Court Refuses To Decide Whether An Ineligible Employee Became Eligible For FMLA Because Of The Employer's Statements

Can an employer’s misstatements about FMLA coverage entitle an ineligible employee to FMLA benefits? That was a question which faced a Circuit Court in a recent appeal of the dismissal of an employee’s complaint of FMLA interference.

Most employers are familiar with the requirement that in order for employees to be covered by the FMLA, the employer has to have 50 employees within a 75-mile radius of where the employee works. The Court examined that issue in Cowman v. Northland Hearing Centers, Inc., and concluded that since there were fewer than 50 individuals employed within 75 miles of the location where the employee worked, neither the employee nor others at that location were qualified for FMLA coverage.
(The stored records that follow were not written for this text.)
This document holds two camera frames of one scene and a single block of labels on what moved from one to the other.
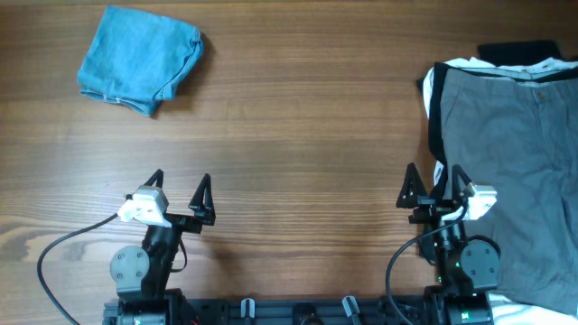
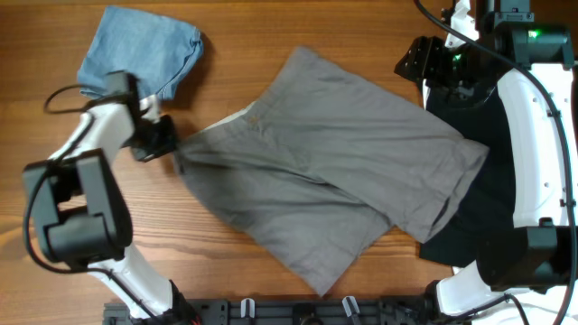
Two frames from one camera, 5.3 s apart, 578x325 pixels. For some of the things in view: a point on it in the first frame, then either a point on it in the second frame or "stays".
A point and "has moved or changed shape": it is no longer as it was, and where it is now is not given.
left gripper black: x=202 y=208 -> x=144 y=153
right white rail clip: x=350 y=305 stays
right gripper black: x=432 y=208 -> x=424 y=56
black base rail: x=416 y=310 stays
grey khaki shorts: x=517 y=129 has moved or changed shape
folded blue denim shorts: x=137 y=60 stays
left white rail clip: x=247 y=308 stays
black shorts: x=435 y=136 -> x=488 y=203
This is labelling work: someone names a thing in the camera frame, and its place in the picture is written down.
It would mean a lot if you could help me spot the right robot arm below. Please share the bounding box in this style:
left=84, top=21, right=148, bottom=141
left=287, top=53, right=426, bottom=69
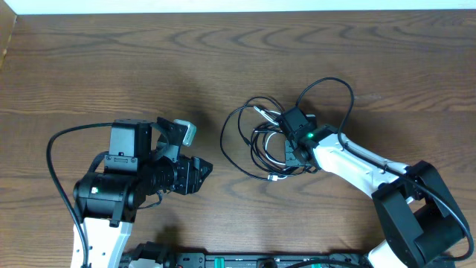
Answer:
left=276, top=107, right=470, bottom=267

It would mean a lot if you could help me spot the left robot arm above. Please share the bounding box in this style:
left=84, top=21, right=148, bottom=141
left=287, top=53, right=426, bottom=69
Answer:
left=71, top=118, right=213, bottom=267

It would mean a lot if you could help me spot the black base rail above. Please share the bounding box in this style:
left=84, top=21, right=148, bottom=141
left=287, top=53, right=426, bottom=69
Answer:
left=118, top=242, right=373, bottom=268

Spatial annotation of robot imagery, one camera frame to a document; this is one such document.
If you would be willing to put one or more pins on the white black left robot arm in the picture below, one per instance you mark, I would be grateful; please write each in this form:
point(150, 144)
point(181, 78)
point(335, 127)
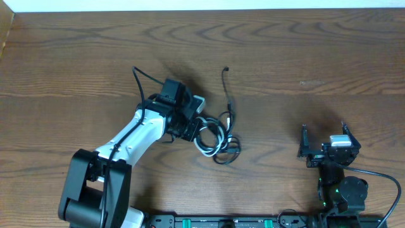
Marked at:
point(97, 185)

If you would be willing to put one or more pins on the brown cardboard side panel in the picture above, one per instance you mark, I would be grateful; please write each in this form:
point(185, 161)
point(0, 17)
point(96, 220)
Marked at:
point(6, 20)

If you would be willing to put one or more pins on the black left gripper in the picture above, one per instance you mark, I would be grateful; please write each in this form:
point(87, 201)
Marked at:
point(190, 136)

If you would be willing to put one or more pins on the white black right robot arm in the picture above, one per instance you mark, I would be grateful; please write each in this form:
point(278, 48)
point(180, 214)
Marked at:
point(340, 194)

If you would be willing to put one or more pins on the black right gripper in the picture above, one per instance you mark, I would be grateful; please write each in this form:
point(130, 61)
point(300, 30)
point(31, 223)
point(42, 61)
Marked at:
point(316, 156)
However, the employee went one step further. She argued that she was entitled to rely upon the employer’s mistaken misrepresentation that she was eligible for FMLA leave under the doctrine of “equitable estoppel.” Stated directly, under equitable estoppel an employee is required to show that her employer’s actions or comments caused her to change her position for the worse. In other words, that she relied to her detriment on her employer’s misrepresentation. The Plaintiff here claimed that the employer’s misstatement that she was eligible for FMLA leave did just that. However, the Court concluded that since the employee’s medical condition required emergency surgery nearly two weeks before the employee’s scheduled leave date, she could not show that she detrimentally relied upon her employer’s misrepresentation that she was eligible for leave. Although there remains an issue about whether the doctrine of “equitable estoppel” is ever available under the FMLA, the Court chose to avoid that issue and make its decision on the facts of the case.

The fact that this case got as far as it did illustrates the importance of “going back to the basics” when faced with a request for FMLA leave. In other words, the employer needs to check whether it, as an employer, is required to extend FMLA benefits to its employees in a particular location, and then should also check for individual employee eligibility based upon 12 total months of service and 1,250 working hours in the previous 12 months. The employer in the Northland case prevailed but not before it went all the way through the trial court to the Court of Appeals. A bit more diligence on the front end could have avoided the entire process.